Colombia atraviesa horas de profunda angustia tras el devastador sismo de gran magnitud que sacudió gran parte del territorio nacional, dejando un saldo preliminar que ya supera las 130 víctimas fatales y más de 570 personas heridas.
La magnitud del desastre ha movilizado a todos los organismos de rescate y a las Fuerzas Armadas, que trabajan contrarreloj en las zonas más afectadas para intentar localizar sobrevivientes entre los escombros de viviendas desplomadas y edificaciones colapsadas.
La catástrofe no solo ha dejado una estela de pérdida de vidas humanas, sino que ha paralizado la infraestructura crítica de la nación.
El reporte oficial confirma daños estructurales severos en cientos de viviendas, bloqueos generalizados en las principales vías intermunicipales debido a deslizamientos de tierra, y el cierre preventivo y operativo de varios aeropuertos fundamentales para la conectividad y el envío de ayuda humanitaria urgente.

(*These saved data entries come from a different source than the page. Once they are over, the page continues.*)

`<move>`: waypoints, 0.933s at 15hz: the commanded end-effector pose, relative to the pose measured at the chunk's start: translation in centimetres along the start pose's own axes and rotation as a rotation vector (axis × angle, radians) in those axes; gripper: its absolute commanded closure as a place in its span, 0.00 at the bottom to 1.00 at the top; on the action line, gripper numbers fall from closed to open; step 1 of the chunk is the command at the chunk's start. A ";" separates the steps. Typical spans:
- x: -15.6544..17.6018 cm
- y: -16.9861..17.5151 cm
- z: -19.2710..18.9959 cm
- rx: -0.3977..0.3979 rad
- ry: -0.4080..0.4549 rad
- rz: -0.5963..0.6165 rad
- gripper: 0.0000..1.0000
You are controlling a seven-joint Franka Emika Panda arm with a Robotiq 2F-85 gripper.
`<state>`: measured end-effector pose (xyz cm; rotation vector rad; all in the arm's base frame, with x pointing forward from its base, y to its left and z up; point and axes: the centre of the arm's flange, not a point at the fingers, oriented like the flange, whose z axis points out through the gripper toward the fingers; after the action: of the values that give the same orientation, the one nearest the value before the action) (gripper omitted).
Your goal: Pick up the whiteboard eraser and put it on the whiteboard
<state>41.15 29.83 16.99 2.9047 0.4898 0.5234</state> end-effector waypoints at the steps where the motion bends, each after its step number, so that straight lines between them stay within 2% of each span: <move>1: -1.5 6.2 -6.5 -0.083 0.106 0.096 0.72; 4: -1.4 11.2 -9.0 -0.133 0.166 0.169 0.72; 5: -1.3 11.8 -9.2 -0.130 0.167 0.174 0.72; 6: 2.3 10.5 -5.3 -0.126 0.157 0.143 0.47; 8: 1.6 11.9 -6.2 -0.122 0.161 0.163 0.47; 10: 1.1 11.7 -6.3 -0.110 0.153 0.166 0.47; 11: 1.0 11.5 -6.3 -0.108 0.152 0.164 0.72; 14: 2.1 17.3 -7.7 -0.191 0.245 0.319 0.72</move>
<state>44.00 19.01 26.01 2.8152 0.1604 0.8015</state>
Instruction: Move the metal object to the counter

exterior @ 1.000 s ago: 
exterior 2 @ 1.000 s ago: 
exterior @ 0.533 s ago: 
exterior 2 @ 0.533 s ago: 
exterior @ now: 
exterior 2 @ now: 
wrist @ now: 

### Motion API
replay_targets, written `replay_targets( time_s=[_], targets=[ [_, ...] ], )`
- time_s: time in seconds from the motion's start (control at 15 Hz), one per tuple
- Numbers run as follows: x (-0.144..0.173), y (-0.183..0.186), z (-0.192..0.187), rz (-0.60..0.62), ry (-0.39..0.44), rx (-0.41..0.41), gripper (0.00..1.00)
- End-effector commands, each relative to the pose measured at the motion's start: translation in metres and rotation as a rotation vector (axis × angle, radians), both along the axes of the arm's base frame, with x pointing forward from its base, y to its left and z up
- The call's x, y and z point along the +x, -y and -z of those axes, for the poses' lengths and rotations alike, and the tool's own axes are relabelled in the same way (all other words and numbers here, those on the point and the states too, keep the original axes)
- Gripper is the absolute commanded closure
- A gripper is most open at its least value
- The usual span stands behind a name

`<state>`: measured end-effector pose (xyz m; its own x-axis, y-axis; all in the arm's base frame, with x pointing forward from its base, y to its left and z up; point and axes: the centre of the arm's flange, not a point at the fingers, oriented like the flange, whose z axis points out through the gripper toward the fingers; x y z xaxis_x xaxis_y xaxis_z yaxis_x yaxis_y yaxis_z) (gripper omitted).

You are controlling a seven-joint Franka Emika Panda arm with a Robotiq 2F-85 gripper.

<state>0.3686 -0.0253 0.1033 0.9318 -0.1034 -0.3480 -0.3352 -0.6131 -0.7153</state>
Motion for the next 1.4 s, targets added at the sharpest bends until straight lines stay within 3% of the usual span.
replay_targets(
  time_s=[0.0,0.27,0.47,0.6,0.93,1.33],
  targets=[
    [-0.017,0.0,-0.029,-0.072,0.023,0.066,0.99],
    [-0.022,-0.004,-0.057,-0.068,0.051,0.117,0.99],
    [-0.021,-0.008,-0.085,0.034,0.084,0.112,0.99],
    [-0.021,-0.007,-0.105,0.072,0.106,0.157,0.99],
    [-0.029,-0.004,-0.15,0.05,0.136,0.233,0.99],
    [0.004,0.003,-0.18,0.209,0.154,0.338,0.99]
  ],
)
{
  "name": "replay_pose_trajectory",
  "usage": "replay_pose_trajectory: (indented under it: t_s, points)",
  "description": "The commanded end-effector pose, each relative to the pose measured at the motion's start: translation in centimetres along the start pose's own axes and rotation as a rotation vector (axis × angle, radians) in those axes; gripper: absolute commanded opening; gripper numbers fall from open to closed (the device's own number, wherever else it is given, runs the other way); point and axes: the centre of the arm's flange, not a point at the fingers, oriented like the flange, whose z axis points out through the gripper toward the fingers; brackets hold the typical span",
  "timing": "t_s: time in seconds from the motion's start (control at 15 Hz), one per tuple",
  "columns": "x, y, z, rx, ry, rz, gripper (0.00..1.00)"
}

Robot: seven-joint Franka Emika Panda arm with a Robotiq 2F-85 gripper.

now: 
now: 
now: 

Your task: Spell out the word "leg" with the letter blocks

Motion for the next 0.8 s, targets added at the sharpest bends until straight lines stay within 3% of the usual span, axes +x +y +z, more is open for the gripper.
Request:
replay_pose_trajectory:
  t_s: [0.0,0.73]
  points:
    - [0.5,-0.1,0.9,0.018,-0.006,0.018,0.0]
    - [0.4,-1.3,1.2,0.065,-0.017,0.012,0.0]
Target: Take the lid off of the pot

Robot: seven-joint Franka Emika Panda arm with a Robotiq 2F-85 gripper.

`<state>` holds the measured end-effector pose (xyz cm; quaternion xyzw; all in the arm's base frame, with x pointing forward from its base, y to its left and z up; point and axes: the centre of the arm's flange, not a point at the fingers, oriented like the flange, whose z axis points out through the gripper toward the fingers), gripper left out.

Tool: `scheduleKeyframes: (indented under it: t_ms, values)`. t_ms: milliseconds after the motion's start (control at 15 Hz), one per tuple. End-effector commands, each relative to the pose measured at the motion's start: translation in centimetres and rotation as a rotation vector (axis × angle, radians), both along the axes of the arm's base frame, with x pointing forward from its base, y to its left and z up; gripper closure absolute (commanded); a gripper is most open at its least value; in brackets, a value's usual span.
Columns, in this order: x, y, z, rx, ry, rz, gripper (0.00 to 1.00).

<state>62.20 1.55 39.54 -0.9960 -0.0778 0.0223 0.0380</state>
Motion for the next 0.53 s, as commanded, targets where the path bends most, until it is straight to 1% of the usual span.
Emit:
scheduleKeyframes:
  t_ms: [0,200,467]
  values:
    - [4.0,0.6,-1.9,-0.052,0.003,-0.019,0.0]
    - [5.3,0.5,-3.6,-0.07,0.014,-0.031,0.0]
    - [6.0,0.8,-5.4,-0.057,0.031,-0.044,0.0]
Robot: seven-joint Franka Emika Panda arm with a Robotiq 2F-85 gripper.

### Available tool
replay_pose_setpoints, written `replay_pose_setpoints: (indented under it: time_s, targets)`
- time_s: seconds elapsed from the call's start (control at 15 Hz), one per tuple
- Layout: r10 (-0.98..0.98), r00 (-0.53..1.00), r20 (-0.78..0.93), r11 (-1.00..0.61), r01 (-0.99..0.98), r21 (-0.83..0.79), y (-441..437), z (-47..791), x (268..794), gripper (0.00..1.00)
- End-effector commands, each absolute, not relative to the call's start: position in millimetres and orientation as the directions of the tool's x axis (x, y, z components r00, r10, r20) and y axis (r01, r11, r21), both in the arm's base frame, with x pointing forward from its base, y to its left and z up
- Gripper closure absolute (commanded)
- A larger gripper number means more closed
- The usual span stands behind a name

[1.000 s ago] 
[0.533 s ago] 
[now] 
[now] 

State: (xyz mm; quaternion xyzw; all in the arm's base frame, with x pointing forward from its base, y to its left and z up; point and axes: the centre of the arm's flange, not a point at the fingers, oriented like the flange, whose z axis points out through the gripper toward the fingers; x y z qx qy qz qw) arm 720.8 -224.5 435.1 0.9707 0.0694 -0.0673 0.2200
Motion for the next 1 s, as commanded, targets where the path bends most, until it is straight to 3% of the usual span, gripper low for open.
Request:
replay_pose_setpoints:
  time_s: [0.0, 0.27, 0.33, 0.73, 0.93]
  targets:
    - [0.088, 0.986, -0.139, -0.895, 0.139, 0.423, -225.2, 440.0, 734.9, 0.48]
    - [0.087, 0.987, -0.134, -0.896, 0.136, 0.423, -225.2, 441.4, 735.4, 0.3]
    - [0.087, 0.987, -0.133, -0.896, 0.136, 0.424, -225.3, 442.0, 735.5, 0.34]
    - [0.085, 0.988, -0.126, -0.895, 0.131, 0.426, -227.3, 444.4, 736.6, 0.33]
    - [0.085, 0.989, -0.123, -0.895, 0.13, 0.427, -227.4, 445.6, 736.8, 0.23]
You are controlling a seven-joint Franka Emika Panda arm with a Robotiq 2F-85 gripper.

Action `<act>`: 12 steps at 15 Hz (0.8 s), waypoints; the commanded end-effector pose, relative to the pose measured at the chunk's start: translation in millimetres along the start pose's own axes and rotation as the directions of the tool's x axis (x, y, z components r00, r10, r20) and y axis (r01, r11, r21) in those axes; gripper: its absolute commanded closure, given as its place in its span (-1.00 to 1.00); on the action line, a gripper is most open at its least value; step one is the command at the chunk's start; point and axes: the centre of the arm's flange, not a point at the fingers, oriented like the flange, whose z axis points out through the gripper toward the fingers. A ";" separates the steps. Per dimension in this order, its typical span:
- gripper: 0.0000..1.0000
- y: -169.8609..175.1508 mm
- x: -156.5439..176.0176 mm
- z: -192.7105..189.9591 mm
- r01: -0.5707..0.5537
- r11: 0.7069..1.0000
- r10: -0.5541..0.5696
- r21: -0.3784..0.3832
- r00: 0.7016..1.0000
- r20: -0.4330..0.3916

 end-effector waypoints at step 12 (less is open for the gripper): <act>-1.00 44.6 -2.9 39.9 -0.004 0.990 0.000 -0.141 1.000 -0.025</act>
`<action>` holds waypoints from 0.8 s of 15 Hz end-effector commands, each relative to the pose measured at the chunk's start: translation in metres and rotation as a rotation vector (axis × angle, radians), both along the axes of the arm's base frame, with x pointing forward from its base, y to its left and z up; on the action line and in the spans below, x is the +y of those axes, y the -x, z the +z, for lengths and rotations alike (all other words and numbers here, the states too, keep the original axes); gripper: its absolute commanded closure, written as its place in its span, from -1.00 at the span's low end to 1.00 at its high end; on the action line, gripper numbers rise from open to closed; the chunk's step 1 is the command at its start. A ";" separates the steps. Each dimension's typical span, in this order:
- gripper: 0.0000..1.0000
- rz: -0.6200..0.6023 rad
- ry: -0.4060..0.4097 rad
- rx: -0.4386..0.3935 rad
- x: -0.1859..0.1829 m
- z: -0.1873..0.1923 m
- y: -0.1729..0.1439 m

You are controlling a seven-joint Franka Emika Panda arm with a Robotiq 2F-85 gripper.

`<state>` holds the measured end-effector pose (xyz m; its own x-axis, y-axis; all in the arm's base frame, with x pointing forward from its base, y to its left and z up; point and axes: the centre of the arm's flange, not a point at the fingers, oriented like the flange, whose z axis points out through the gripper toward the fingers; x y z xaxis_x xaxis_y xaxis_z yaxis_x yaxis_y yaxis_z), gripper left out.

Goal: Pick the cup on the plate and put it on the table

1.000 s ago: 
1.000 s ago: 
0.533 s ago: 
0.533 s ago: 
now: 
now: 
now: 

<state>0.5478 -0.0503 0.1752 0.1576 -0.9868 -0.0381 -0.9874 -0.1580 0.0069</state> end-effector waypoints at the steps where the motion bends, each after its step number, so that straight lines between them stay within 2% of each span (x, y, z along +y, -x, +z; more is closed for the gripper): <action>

La interrupción de los servicios de energía y telecomunicaciones en las zonas epicentrales ha complicado aún más las labores de socorro, dejando a comunidades enteras incomunicadas y en situación de vulnerabilidad extrema.
Las autoridades nacionales han declarado el estado de emergencia para facilitar la llegada de suministros médicos, maquinaria pesada y equipos de búsqueda y rescate, tanto nacionales como internacionales.
El presidente de la República, junto a los gobernadores de los departamentos más afectados, lidera un Puesto de Mando Unificado para coordinar la asistencia social, el refugio temporal para las familias desplazadas y el restablecimiento prioritario de las vías de acceso.
Mientras el país se une en una cadena de solidaridad, la prioridad absoluta sigue siendo la búsqueda y el salvamento, en un escenario donde las réplicas continúan generando incertidumbre en una población que vive uno de los eventos sísmicos más trágicos de su historia reciente.